Above the grave, fixed to a broken length of pole driven into the ground, hangs a torn strip of red fabric.
It is not whole, not the sweeping banner of something triumphant, but a remnant, frayed at the edges, darkened by rain, snapping sharply in the wind as though it refuses to fall completely still. The storm catches it again and again, lifting it outward so that for a heartbeat it almost looks like it might rise, only to let it collapse back against the pole in exhaustion.
Uniformed officers stand shoulder to shoulder with ordinary citizens. Children cling to their parents, clutching handmade signs smeared by the rain. Cameras hang useless at reporters’ sides. No one speaks above a whisper. The grief here is not chaotic or loud; it is vast and suffocating, pressing down as heavily as the clouds overhead.

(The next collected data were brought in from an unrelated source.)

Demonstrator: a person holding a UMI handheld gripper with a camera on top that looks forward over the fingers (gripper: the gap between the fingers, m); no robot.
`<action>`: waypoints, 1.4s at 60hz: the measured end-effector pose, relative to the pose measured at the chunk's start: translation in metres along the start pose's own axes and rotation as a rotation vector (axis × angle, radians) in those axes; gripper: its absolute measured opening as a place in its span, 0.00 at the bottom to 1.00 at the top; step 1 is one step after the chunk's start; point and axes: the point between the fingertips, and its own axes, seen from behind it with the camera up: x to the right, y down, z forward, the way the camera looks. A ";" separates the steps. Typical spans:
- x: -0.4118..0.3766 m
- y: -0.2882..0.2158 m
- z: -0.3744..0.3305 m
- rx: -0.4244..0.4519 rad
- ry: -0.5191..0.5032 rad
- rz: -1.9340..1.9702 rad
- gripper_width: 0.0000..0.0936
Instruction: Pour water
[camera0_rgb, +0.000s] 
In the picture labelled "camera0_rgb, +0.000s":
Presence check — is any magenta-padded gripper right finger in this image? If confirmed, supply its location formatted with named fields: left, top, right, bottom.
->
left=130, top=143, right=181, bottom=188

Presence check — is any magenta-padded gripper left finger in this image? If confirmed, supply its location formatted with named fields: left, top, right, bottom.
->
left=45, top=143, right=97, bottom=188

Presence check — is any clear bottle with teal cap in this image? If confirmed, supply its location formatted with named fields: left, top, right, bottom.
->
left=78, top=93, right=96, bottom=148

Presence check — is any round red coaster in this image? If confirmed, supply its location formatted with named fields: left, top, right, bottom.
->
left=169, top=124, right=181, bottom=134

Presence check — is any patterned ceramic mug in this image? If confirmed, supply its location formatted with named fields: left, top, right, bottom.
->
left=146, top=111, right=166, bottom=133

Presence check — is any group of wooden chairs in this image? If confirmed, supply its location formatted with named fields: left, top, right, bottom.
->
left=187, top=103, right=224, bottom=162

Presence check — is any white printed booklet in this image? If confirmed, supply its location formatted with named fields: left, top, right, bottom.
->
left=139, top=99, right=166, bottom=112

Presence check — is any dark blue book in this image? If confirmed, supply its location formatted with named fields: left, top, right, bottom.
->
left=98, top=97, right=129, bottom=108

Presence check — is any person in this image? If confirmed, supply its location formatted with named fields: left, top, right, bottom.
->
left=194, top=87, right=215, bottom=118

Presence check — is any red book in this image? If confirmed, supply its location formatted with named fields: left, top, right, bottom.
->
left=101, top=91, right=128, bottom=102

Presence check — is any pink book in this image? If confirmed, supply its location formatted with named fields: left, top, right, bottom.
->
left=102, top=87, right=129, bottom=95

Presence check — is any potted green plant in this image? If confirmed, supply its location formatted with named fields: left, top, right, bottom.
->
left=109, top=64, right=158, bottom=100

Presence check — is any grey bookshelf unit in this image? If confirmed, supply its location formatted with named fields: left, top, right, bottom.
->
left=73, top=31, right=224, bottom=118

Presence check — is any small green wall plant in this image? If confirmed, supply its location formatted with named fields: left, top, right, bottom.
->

You take a step forward without realizing you have chosen to move.
The mud gives beneath your boots, cold water seeping through the seams as you draw closer to the grave, closer to the symbol carved into stone, closer to the tattered red cloth that thrashes above it like the last breath of something indestructible.
Your chest feels hollow, as though something essential has been removed from the world and taken a piece of you with it.
A hand brushes your shoulder as someone shifts beside you, but there is no secondary vision layered over this moment, no flicker of another timeline. You are entirely present here, anchored in a reality that feels too heavy to escape.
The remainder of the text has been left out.